Supplied records:
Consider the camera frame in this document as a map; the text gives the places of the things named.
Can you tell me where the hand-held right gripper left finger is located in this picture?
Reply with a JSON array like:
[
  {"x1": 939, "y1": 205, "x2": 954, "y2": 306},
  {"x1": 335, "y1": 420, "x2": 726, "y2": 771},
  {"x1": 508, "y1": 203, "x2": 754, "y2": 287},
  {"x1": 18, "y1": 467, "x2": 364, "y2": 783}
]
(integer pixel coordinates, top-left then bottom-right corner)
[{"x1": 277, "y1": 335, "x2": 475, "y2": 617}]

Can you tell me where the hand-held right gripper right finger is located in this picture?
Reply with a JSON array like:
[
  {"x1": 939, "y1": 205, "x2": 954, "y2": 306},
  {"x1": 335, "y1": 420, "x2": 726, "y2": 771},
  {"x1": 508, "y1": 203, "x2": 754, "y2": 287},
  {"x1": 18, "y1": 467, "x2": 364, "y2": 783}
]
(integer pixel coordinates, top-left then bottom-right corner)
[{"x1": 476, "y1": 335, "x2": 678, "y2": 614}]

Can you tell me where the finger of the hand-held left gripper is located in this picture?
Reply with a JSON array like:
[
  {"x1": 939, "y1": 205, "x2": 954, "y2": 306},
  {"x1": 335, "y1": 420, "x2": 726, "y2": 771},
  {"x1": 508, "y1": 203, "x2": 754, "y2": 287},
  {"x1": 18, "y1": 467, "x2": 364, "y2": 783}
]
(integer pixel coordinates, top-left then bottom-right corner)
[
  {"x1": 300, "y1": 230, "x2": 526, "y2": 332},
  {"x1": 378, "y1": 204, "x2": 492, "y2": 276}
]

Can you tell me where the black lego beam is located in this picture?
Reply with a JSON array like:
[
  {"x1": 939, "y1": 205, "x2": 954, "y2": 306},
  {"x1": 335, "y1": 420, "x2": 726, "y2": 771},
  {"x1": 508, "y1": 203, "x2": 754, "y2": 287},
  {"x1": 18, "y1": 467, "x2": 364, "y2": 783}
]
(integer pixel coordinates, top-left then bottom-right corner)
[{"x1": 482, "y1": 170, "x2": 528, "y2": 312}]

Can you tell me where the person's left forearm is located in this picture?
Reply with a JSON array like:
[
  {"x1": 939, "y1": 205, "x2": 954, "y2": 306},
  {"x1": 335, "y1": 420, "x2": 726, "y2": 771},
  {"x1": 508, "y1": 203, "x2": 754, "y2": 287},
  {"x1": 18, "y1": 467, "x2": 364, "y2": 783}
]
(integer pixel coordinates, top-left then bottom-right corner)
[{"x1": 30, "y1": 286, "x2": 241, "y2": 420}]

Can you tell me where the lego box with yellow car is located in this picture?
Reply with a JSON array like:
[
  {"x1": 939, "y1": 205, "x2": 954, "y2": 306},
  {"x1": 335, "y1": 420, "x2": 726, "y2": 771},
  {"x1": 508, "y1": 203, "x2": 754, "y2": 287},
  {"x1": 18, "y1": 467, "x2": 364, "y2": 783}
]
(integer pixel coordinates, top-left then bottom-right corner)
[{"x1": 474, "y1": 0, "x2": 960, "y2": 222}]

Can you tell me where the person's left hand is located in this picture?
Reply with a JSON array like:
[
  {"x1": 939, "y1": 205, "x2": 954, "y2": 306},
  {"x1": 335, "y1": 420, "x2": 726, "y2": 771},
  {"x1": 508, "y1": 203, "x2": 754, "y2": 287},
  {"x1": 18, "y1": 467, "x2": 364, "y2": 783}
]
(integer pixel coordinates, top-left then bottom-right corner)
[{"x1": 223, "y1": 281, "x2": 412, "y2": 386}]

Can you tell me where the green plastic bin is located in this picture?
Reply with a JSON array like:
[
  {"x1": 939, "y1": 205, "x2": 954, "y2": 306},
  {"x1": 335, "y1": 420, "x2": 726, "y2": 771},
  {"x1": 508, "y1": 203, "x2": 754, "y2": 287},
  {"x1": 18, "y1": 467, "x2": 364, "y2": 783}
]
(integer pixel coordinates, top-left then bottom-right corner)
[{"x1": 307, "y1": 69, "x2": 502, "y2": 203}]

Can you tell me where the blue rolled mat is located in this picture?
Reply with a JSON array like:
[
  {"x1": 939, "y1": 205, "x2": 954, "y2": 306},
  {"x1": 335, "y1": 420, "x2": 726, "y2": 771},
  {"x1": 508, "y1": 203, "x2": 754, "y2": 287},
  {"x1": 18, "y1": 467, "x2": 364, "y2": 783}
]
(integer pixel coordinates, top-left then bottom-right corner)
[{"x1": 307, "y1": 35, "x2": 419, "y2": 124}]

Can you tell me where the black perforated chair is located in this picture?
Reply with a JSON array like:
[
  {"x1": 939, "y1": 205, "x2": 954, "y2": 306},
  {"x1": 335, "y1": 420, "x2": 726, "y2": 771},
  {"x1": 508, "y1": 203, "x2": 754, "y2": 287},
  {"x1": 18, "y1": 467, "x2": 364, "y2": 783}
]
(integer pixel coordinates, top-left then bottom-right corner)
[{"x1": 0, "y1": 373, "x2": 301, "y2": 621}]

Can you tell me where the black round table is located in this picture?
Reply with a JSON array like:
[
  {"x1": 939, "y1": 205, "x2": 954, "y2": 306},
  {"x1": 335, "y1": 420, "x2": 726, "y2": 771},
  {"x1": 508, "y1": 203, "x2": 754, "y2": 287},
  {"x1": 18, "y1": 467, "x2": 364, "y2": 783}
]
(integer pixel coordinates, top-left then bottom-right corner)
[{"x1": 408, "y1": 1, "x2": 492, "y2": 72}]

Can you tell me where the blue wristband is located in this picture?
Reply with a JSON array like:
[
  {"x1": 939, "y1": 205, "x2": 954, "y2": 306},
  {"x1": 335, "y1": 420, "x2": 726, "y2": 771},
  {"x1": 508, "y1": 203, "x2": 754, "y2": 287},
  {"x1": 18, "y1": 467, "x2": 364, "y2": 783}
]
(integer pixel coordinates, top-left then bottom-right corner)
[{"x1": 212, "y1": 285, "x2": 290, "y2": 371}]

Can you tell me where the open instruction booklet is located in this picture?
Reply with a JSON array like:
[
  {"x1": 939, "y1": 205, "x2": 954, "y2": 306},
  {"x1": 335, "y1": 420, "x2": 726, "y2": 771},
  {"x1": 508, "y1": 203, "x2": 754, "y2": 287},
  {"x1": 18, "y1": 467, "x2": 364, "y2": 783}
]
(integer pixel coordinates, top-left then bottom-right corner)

What needs to be done:
Could you return all of the data exactly as written?

Written response:
Consider the camera frame in this document as a map; the text gives the places of the things named.
Can you tell me where the hand-held right gripper left finger is located in this picture?
Reply with a JSON array like:
[
  {"x1": 939, "y1": 205, "x2": 954, "y2": 306},
  {"x1": 335, "y1": 420, "x2": 726, "y2": 771},
  {"x1": 508, "y1": 203, "x2": 754, "y2": 287},
  {"x1": 18, "y1": 467, "x2": 364, "y2": 783}
]
(integer pixel coordinates, top-left then bottom-right corner)
[{"x1": 277, "y1": 335, "x2": 475, "y2": 617}]

Can you tell me where the hand-held right gripper right finger is located in this picture?
Reply with a JSON array like:
[
  {"x1": 939, "y1": 205, "x2": 954, "y2": 306},
  {"x1": 335, "y1": 420, "x2": 726, "y2": 771},
  {"x1": 508, "y1": 203, "x2": 754, "y2": 287},
  {"x1": 18, "y1": 467, "x2": 364, "y2": 783}
]
(integer pixel coordinates, top-left then bottom-right corner)
[{"x1": 476, "y1": 335, "x2": 678, "y2": 614}]

Can you tell me where the finger of the hand-held left gripper is located in this picture?
Reply with a JSON array like:
[
  {"x1": 939, "y1": 205, "x2": 954, "y2": 306},
  {"x1": 335, "y1": 420, "x2": 726, "y2": 771},
  {"x1": 508, "y1": 203, "x2": 754, "y2": 287},
  {"x1": 18, "y1": 467, "x2": 364, "y2": 783}
]
(integer pixel coordinates, top-left then bottom-right corner)
[
  {"x1": 300, "y1": 230, "x2": 526, "y2": 332},
  {"x1": 378, "y1": 204, "x2": 492, "y2": 276}
]

Can you tell me where the black lego beam is located in this picture?
Reply with a JSON array like:
[
  {"x1": 939, "y1": 205, "x2": 954, "y2": 306},
  {"x1": 335, "y1": 420, "x2": 726, "y2": 771},
  {"x1": 508, "y1": 203, "x2": 754, "y2": 287},
  {"x1": 18, "y1": 467, "x2": 364, "y2": 783}
]
(integer pixel coordinates, top-left then bottom-right corner)
[{"x1": 482, "y1": 170, "x2": 528, "y2": 312}]

Can you tell me where the person's left forearm is located in this picture?
Reply with a JSON array like:
[
  {"x1": 939, "y1": 205, "x2": 954, "y2": 306},
  {"x1": 335, "y1": 420, "x2": 726, "y2": 771},
  {"x1": 508, "y1": 203, "x2": 754, "y2": 287},
  {"x1": 18, "y1": 467, "x2": 364, "y2": 783}
]
(integer pixel coordinates, top-left then bottom-right corner)
[{"x1": 30, "y1": 286, "x2": 241, "y2": 420}]

Can you tell me where the lego box with yellow car is located in this picture?
Reply with a JSON array like:
[
  {"x1": 939, "y1": 205, "x2": 954, "y2": 306},
  {"x1": 335, "y1": 420, "x2": 726, "y2": 771},
  {"x1": 508, "y1": 203, "x2": 754, "y2": 287},
  {"x1": 18, "y1": 467, "x2": 364, "y2": 783}
]
(integer pixel coordinates, top-left then bottom-right corner)
[{"x1": 474, "y1": 0, "x2": 960, "y2": 222}]

Can you tell me where the person's left hand is located in this picture?
Reply with a JSON array like:
[
  {"x1": 939, "y1": 205, "x2": 954, "y2": 306},
  {"x1": 335, "y1": 420, "x2": 726, "y2": 771},
  {"x1": 508, "y1": 203, "x2": 754, "y2": 287},
  {"x1": 18, "y1": 467, "x2": 364, "y2": 783}
]
(integer pixel coordinates, top-left then bottom-right corner)
[{"x1": 223, "y1": 281, "x2": 412, "y2": 386}]

Can you tell me where the green plastic bin is located in this picture?
Reply with a JSON array like:
[
  {"x1": 939, "y1": 205, "x2": 954, "y2": 306},
  {"x1": 335, "y1": 420, "x2": 726, "y2": 771},
  {"x1": 508, "y1": 203, "x2": 754, "y2": 287},
  {"x1": 18, "y1": 467, "x2": 364, "y2": 783}
]
(integer pixel coordinates, top-left then bottom-right corner)
[{"x1": 307, "y1": 69, "x2": 502, "y2": 203}]

Can you tell me where the blue rolled mat is located in this picture?
Reply with a JSON array like:
[
  {"x1": 939, "y1": 205, "x2": 954, "y2": 306},
  {"x1": 335, "y1": 420, "x2": 726, "y2": 771},
  {"x1": 508, "y1": 203, "x2": 754, "y2": 287},
  {"x1": 18, "y1": 467, "x2": 364, "y2": 783}
]
(integer pixel coordinates, top-left then bottom-right corner)
[{"x1": 307, "y1": 35, "x2": 419, "y2": 124}]

Can you tell me where the black perforated chair is located in this picture?
Reply with a JSON array like:
[
  {"x1": 939, "y1": 205, "x2": 954, "y2": 306},
  {"x1": 335, "y1": 420, "x2": 726, "y2": 771},
  {"x1": 508, "y1": 203, "x2": 754, "y2": 287},
  {"x1": 18, "y1": 467, "x2": 364, "y2": 783}
]
(integer pixel coordinates, top-left then bottom-right corner)
[{"x1": 0, "y1": 373, "x2": 301, "y2": 621}]

Can you tell me where the black round table is located in this picture?
Reply with a JSON array like:
[
  {"x1": 939, "y1": 205, "x2": 954, "y2": 306},
  {"x1": 335, "y1": 420, "x2": 726, "y2": 771},
  {"x1": 508, "y1": 203, "x2": 754, "y2": 287},
  {"x1": 18, "y1": 467, "x2": 364, "y2": 783}
]
(integer pixel coordinates, top-left then bottom-right corner)
[{"x1": 408, "y1": 1, "x2": 492, "y2": 72}]

Can you tell me where the blue wristband is located in this picture?
Reply with a JSON array like:
[
  {"x1": 939, "y1": 205, "x2": 954, "y2": 306},
  {"x1": 335, "y1": 420, "x2": 726, "y2": 771},
  {"x1": 508, "y1": 203, "x2": 754, "y2": 287},
  {"x1": 18, "y1": 467, "x2": 364, "y2": 783}
]
(integer pixel coordinates, top-left then bottom-right corner)
[{"x1": 212, "y1": 285, "x2": 290, "y2": 371}]

Can you tell me where the open instruction booklet is located in this picture?
Reply with a JSON array like:
[
  {"x1": 939, "y1": 205, "x2": 954, "y2": 306},
  {"x1": 335, "y1": 420, "x2": 726, "y2": 771},
  {"x1": 508, "y1": 203, "x2": 754, "y2": 287},
  {"x1": 18, "y1": 467, "x2": 364, "y2": 783}
]
(integer pixel coordinates, top-left then bottom-right corner)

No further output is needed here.